Heterosexism and Anti-Bisexual Oppression-Based Stress

Substance use disorders (SUD) are complex and chronic diseases influenced by genetic, environmental, and social factors. Moreover, while one of three drug users is a woman, women continue to account for only one in five or fewer people in treatment 1. Many researchers indicate that these interactions are essential for improving education and awareness of risks. One of the most critical needs, however, seems to be the establishment or increase of facilities exclusively for women with addiction problems, as well as medical facilities for pregnant women or women with children, and above all, the adaptation of treatment programs to the specific needs of women 26,27,28,29,30,35,39. It is also important to introduce appropriate social, health, and care interventions for women suffering from drug addiction before and after drug treatment 5,23, if possible, with the introduction of interventions implemented by women for women 32. Of course, for these interventions to be implemented, adequate preparation of medical personnel is necessary, especially therapists’ high cultural competence, empathy, unconditional positive regard, and authenticity (Rogers’ triad) 25.

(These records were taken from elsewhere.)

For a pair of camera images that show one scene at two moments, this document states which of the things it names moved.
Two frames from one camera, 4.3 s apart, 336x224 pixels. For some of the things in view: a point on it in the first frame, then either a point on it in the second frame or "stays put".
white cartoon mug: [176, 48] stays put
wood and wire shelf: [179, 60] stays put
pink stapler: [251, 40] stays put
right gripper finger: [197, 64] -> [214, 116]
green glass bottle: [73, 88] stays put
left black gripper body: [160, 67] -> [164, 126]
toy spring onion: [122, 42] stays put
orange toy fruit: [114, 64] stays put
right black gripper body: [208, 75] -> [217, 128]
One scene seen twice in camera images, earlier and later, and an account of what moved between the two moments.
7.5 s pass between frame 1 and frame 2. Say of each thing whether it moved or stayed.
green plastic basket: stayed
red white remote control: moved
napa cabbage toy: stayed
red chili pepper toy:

diverse group of women drug and alcoholism

A Gender Perspective of Addictive Disorders

Terry D. Schneekloth, M.D., a Mayo Clinic psychiatrist with expertise in alcoholism and addiction, helps break down some of the differences. Receive free access to exclusive content, a personalized homepage based on your interests, and a weekly newsletter with topics of your choice. Studies of nicotine show a potential greater saliency in the luteal phase of the cycle, and women quitting during the luteal phase reported significantly greater increases in tobacco withdrawal and self-reported depressive symptoms than women quitting during the follicular phase 43, 44.